#### [EXERCISE AIM]
Begin at the line containing "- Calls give" in the entries below and end at the line containing "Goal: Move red"; transcribe that range exactly and nothing outside it.

#### [SUPPLIED INFORMATION]

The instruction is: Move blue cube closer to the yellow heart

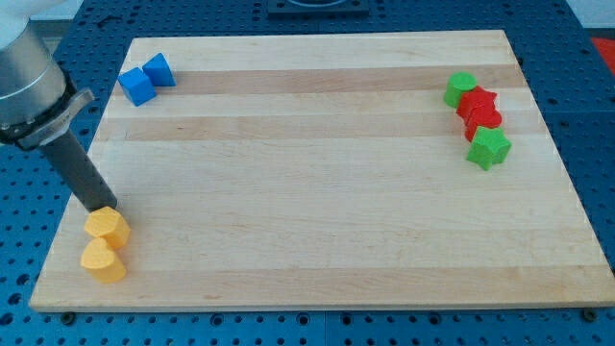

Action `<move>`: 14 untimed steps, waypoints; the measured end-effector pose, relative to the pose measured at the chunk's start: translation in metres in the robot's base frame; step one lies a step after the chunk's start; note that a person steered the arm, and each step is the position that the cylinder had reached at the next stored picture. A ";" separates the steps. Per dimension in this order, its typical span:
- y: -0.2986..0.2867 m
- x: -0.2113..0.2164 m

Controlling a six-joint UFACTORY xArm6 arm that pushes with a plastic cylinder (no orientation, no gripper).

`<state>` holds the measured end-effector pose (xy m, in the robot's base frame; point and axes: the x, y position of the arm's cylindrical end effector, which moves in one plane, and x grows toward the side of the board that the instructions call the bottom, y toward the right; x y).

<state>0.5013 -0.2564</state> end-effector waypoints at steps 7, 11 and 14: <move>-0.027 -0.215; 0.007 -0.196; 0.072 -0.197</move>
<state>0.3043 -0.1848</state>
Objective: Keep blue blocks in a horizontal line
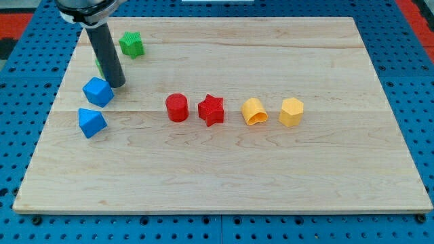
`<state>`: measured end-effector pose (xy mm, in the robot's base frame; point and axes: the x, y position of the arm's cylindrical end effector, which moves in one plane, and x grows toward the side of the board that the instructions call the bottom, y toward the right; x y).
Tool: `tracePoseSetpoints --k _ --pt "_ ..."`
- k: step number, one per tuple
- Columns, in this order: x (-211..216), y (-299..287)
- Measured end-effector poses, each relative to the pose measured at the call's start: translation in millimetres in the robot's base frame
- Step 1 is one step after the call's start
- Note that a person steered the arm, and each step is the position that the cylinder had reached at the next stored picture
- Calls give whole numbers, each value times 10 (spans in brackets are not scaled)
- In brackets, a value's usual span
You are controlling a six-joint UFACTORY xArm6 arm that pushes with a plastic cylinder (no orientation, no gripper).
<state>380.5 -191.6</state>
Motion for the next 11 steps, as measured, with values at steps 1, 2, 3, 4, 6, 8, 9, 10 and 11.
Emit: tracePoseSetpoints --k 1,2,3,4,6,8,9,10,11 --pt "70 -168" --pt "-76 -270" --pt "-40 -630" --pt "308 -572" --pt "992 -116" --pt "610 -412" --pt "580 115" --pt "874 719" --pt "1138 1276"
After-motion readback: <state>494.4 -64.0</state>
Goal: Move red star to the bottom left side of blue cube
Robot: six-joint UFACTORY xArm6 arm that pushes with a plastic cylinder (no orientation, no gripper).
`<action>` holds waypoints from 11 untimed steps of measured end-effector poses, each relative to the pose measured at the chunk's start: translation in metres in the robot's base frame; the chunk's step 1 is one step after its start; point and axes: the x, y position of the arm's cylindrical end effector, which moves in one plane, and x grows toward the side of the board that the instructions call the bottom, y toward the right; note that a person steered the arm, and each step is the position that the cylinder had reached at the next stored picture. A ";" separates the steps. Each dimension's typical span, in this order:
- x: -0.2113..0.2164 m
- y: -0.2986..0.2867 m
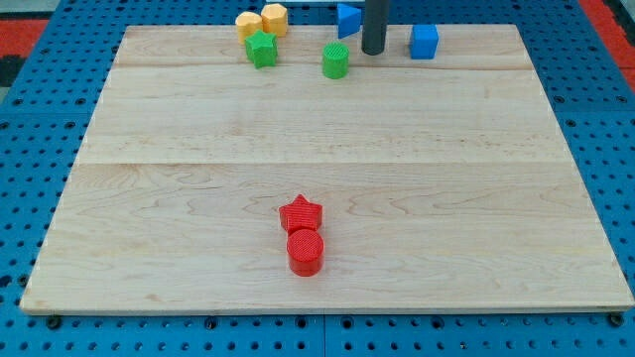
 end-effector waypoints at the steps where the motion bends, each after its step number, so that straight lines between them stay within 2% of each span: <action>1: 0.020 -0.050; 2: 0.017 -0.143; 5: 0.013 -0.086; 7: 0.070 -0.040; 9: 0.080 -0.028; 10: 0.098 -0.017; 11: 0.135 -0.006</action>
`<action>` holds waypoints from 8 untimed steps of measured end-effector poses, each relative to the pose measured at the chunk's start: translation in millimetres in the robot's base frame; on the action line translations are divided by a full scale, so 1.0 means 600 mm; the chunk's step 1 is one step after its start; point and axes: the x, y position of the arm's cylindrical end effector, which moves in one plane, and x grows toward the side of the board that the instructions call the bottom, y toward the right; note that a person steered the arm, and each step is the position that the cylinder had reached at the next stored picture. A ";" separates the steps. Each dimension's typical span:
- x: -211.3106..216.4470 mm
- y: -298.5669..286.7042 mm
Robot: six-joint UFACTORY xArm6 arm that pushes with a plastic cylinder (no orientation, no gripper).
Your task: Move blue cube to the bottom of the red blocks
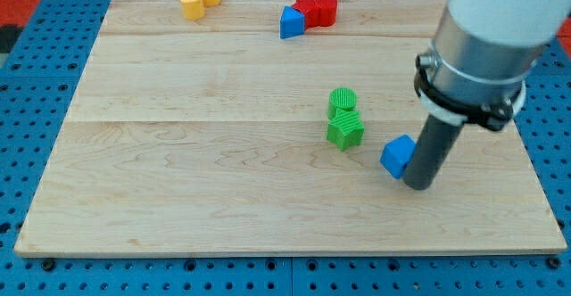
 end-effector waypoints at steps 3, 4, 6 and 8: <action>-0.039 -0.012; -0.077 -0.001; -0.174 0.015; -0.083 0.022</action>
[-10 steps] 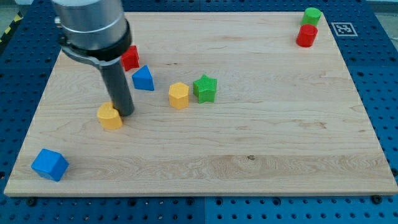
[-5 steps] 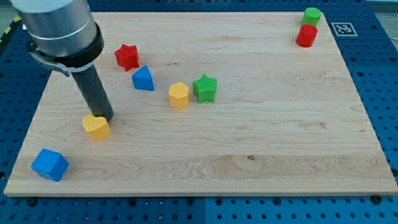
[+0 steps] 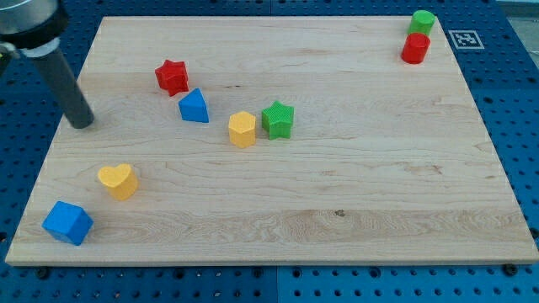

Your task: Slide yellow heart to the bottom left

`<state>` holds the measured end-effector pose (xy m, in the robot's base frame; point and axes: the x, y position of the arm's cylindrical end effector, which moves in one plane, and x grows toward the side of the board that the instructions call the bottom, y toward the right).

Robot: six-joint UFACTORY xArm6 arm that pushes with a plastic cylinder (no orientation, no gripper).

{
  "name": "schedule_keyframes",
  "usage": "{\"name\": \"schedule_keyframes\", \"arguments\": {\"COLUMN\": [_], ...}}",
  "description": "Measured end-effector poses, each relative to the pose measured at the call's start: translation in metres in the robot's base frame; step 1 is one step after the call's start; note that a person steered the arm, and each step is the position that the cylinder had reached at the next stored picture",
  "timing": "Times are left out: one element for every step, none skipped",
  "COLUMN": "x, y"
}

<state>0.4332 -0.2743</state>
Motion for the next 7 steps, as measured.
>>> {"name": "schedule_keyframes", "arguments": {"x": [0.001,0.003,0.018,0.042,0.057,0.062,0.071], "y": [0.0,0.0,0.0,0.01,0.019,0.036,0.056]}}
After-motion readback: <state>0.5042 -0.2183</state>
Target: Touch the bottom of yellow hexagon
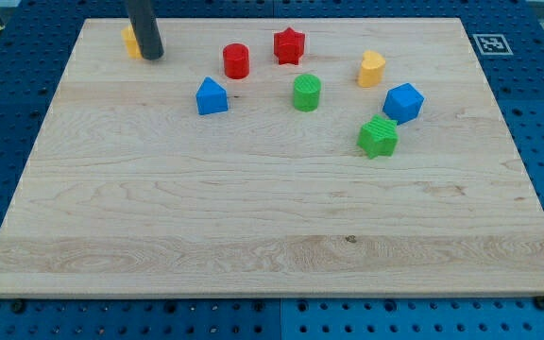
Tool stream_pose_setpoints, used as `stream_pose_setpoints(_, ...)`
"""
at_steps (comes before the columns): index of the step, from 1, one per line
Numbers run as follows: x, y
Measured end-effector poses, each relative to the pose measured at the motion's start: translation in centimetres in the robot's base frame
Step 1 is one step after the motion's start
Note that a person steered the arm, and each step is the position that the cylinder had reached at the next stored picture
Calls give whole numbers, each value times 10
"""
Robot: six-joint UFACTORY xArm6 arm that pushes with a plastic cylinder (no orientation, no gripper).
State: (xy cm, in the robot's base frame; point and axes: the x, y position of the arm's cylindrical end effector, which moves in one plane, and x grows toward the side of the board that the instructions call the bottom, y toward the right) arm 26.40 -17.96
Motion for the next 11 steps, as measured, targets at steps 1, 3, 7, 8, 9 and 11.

#### [RESULT OF THIS EXERCISE]
- Calls give whole numbers, each value times 10 (spans in brackets are not scaled)
- In brackets, a value's usual span
You are controlling a six-joint UFACTORY xArm6 arm that pushes with a plastic cylinder (no orientation, no gripper).
<state>380.5 -191.6</state>
Motion for the next 11 steps, as measured, with values at steps 1, 2, 3, 4, 6, 8, 9, 10 and 11.
Emit: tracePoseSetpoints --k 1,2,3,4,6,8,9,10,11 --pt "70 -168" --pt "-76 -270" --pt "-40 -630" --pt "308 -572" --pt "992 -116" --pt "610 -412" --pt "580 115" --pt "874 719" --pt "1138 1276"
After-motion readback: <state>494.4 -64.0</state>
Goal: Move red star to the bottom left side of blue cube

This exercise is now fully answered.